注意:由于网络输入中有不同句长的数据,所以数据下沉模式不可使用。

评估过程

  • eval_config.py中设置选项。确保已设置了data_file'、'model_file和'output_file'文件路径。

  • 运行eval.py评估Transformer模型。

    python eval.py
    
  • 运行process_output.sh处理输出标记ids获得真实翻译结果。

    sh scripts/process_output.sh REF_DATA EVAL_OUTPUT VOCAB_FILE
    

    您将会获得REF_DATA.forbleu和EVAL_OUTPUT.forbleu两个文件来进行BLEU分数计算。

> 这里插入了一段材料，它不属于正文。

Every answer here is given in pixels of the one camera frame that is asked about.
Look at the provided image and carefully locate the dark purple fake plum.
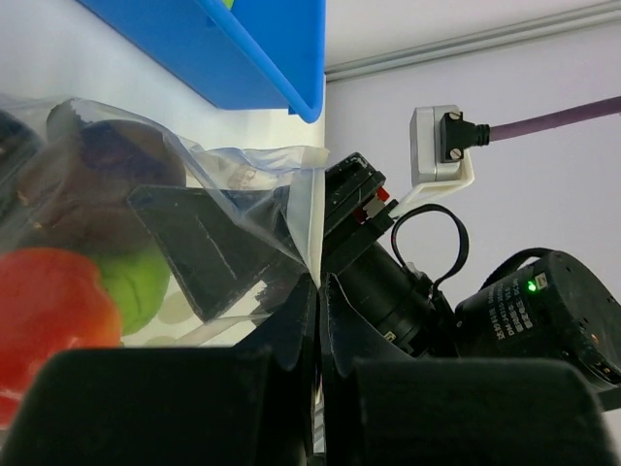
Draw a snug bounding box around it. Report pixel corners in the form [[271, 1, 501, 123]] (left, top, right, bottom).
[[16, 98, 187, 252]]

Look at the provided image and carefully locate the red fake tomato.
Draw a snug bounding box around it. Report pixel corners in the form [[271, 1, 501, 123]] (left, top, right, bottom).
[[1, 248, 122, 428]]

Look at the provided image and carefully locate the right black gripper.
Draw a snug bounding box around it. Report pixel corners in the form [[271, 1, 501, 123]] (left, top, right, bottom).
[[321, 152, 394, 272]]

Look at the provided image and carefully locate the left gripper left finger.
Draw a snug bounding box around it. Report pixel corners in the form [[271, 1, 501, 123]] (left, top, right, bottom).
[[1, 279, 315, 465]]

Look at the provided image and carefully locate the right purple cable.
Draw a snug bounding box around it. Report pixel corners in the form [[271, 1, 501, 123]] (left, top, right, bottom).
[[441, 94, 621, 164]]

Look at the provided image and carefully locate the blue plastic bin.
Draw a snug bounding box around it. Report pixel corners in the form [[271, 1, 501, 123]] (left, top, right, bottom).
[[83, 0, 326, 123]]

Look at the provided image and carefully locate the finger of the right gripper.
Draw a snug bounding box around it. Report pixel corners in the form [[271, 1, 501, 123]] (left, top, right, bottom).
[[128, 185, 311, 322]]

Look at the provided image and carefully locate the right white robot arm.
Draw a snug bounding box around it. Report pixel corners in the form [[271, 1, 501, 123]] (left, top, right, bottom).
[[128, 153, 620, 411]]

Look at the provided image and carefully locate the light green fake lime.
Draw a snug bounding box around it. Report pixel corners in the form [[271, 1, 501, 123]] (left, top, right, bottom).
[[92, 244, 171, 335]]

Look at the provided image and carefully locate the clear zip top bag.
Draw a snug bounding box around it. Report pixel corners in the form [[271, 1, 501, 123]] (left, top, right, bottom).
[[1, 96, 328, 347]]

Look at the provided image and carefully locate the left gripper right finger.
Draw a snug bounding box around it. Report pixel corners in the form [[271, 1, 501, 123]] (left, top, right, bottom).
[[319, 276, 620, 465]]

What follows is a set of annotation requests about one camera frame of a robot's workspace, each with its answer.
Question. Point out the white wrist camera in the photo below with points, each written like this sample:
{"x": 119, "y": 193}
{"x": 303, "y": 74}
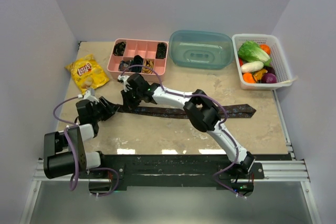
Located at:
{"x": 124, "y": 80}
{"x": 90, "y": 95}

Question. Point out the yellow Lays chips bag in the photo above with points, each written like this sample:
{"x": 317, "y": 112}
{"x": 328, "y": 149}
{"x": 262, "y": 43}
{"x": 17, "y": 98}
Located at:
{"x": 87, "y": 73}

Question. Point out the rolled dark patterned tie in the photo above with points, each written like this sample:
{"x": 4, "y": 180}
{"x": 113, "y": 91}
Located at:
{"x": 124, "y": 64}

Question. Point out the white radish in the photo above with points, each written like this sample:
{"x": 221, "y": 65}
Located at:
{"x": 252, "y": 67}

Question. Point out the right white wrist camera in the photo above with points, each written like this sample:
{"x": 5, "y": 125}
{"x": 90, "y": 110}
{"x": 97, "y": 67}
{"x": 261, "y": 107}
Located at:
{"x": 124, "y": 80}

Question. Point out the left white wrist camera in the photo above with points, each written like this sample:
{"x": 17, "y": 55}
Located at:
{"x": 90, "y": 95}

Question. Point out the rolled black tie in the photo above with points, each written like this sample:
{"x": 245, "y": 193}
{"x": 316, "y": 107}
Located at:
{"x": 161, "y": 51}
{"x": 119, "y": 48}

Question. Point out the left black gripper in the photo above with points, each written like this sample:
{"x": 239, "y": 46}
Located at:
{"x": 108, "y": 107}

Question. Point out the blue transparent plastic bin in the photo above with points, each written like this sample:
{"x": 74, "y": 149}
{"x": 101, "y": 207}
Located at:
{"x": 201, "y": 49}

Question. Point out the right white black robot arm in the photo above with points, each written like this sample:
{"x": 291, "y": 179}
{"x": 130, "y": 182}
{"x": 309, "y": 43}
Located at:
{"x": 204, "y": 113}

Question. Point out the dark purple eggplant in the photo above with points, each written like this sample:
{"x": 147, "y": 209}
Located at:
{"x": 270, "y": 70}

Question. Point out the orange fruit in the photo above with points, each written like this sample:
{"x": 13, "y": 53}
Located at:
{"x": 265, "y": 48}

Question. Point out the dark brown patterned tie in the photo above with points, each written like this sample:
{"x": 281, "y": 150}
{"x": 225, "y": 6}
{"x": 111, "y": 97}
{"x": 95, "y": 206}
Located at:
{"x": 232, "y": 111}

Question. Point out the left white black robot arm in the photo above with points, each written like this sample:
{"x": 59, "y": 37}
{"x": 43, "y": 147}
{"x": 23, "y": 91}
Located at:
{"x": 64, "y": 154}

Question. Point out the rolled dark blue tie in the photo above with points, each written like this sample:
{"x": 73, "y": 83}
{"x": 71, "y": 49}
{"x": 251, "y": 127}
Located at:
{"x": 137, "y": 64}

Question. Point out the rolled black tie back right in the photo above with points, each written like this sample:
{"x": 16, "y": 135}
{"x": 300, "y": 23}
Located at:
{"x": 161, "y": 51}

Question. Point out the rolled yellow tie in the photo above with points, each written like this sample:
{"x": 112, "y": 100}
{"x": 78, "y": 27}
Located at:
{"x": 148, "y": 66}

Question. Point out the rolled black tie back left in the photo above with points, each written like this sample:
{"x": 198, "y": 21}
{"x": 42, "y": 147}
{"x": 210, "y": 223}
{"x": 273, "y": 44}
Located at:
{"x": 119, "y": 48}

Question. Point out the purple onion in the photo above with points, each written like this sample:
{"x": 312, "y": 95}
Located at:
{"x": 269, "y": 78}

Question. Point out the orange yellow pepper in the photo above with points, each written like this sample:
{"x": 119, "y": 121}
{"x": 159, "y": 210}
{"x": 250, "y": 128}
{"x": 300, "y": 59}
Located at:
{"x": 257, "y": 76}

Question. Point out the white plastic basket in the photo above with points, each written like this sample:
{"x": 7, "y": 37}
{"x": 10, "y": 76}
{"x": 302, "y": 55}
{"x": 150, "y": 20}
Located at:
{"x": 278, "y": 61}

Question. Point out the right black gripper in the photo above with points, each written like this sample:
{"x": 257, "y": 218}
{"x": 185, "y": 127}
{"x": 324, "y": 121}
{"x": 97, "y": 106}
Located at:
{"x": 128, "y": 104}

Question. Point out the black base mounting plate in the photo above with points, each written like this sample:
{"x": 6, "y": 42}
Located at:
{"x": 123, "y": 171}

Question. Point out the orange carrot piece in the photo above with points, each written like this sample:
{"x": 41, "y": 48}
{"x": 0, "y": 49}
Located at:
{"x": 249, "y": 78}

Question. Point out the pink divided organizer tray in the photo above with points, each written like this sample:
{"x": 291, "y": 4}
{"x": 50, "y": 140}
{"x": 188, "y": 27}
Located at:
{"x": 147, "y": 50}

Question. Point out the green lettuce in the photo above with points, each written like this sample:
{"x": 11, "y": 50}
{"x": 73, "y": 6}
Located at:
{"x": 250, "y": 51}

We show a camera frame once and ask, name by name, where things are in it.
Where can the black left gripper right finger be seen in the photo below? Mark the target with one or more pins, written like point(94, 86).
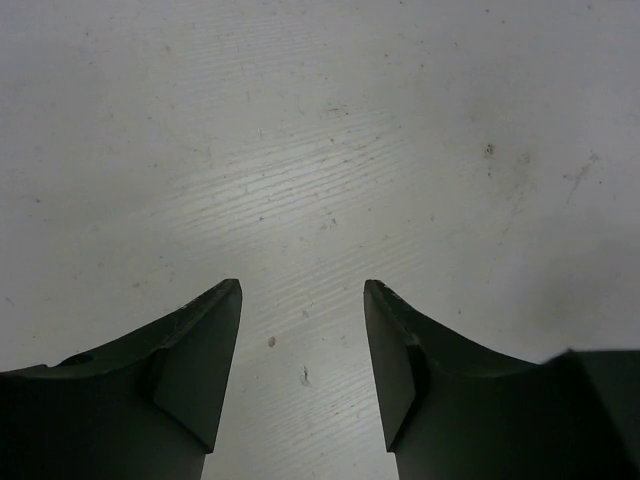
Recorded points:
point(453, 409)

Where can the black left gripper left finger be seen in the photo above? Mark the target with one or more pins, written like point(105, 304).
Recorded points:
point(144, 406)

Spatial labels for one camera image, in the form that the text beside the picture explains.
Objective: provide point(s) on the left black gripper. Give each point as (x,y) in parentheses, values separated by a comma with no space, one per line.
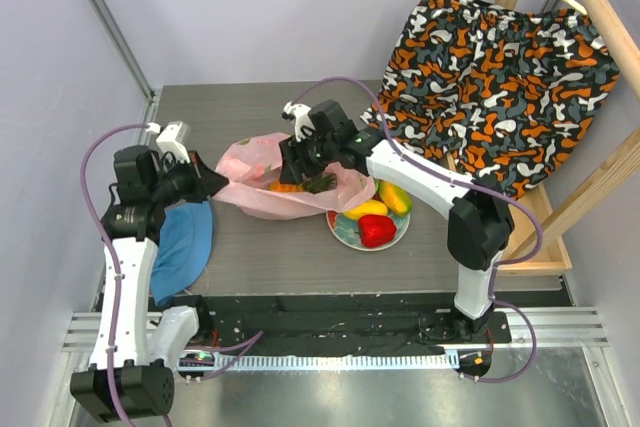
(210,181)

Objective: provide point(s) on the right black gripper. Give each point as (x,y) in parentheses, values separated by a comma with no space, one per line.
(292,167)

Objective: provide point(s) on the orange fake pineapple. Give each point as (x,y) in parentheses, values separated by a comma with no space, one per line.
(315,185)

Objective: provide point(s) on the pink plastic bag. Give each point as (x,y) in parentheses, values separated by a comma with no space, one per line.
(252,164)

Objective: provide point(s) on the blue bucket hat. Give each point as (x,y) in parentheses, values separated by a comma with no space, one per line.
(184,248)

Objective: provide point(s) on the red teal floral plate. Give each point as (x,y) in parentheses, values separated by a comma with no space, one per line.
(346,231)

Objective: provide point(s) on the yellow orange fake mango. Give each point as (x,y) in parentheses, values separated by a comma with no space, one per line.
(370,207)

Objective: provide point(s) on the green orange fake papaya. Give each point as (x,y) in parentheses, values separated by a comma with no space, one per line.
(395,198)

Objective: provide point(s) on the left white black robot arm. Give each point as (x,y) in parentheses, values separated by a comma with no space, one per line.
(158,235)

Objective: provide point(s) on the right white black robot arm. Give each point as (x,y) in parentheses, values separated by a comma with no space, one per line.
(479,223)

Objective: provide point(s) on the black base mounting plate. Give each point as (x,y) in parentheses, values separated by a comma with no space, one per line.
(377,325)

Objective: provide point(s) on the orange camouflage patterned shorts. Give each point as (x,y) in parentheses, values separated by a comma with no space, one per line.
(506,94)

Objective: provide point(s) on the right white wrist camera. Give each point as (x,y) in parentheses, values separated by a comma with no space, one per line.
(298,115)

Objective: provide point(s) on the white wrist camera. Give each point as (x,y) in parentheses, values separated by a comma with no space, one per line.
(170,139)
(298,115)

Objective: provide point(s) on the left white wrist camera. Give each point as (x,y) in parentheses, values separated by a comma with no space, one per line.
(170,139)

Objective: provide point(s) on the aluminium rail with slotted strip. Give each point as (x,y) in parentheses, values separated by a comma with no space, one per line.
(554,328)

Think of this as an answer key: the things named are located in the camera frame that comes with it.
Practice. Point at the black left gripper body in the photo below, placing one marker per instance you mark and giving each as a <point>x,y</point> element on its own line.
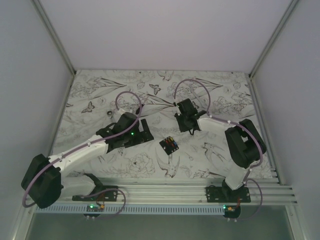
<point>135,137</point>

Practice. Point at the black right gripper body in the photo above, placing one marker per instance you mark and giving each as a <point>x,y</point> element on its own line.
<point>181,121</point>

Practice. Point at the black fuse box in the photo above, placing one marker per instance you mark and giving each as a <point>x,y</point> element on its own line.
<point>168,147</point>

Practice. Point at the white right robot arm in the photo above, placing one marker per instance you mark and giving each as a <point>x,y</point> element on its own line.
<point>245,144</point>

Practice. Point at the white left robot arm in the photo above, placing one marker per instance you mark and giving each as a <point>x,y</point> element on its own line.
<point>47,178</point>

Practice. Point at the silver ratchet wrench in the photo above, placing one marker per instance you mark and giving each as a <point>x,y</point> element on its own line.
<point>110,114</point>

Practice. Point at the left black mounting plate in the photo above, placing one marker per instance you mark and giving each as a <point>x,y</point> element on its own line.
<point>104,193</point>

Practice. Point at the black mounting plate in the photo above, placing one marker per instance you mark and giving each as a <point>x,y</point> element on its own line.
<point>223,194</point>
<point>104,193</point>

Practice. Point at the left controller board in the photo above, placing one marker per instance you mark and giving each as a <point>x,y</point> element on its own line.
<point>93,211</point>

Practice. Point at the controller board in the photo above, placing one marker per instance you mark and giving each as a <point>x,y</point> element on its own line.
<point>232,212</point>
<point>93,211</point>

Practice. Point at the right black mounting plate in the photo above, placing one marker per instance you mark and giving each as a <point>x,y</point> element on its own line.
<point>223,194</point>

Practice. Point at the right controller board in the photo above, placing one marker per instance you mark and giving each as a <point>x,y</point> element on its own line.
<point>232,212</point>

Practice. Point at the white slotted cable duct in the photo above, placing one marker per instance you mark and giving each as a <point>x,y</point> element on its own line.
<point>130,209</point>

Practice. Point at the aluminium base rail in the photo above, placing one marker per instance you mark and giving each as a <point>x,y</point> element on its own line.
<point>192,191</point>

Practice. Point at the aluminium frame post right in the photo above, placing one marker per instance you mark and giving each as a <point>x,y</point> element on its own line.
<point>275,35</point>

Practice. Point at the aluminium frame post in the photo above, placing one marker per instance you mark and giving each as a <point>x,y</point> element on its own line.
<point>39,8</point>
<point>275,35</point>

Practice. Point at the aluminium frame post left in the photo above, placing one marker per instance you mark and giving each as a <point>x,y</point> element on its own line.
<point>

  • 如需计算BLEU分数详情参见perl脚本并运行一下命令获得BLEU分数。

    perl multi-bleu.perl REF_DATA.forbleu < EVAL_OUTPUT.forbleu
    

模型描述

性能

训练性能

参数 Ascend
资源 Ascend 910
上传日期 2020-06-09
MindSpore版本 0.5.0-beta
数据集 WMT英-德翻译数据集
训练参数 epoch=52, batch_size=96
优化器 Adam
损失函数 Softmax Cross Entropy
BLEU分数 28.7
速度 400毫秒/步(8卡)
损失 2.8
参数 (M) 213.7
推理检查点 2.4G .ckpt文件
脚本 https://gitee.com/mindspore/mindspore/tree/master/model_zoo/official/nlp/transformer

评估性能

参数 Ascend
资源 Ascend 910
上传日期 2020-06-09
MindSpore版本 0.5.0-beta
数据集 WMT newstest2014
batch_size 1
输出 BLEU score
准确率 BLEU=28.7

随机情况说明

以下三种随机情况:

  • 轮换数据集
  • 初始化部分模型权重
  • 随机失活运行

train.py已经设置了一些种子避免数据集轮换和权重初始化的随机性。若需关闭随机失活将src/config.py中相应的dropout_prob参数设置为0。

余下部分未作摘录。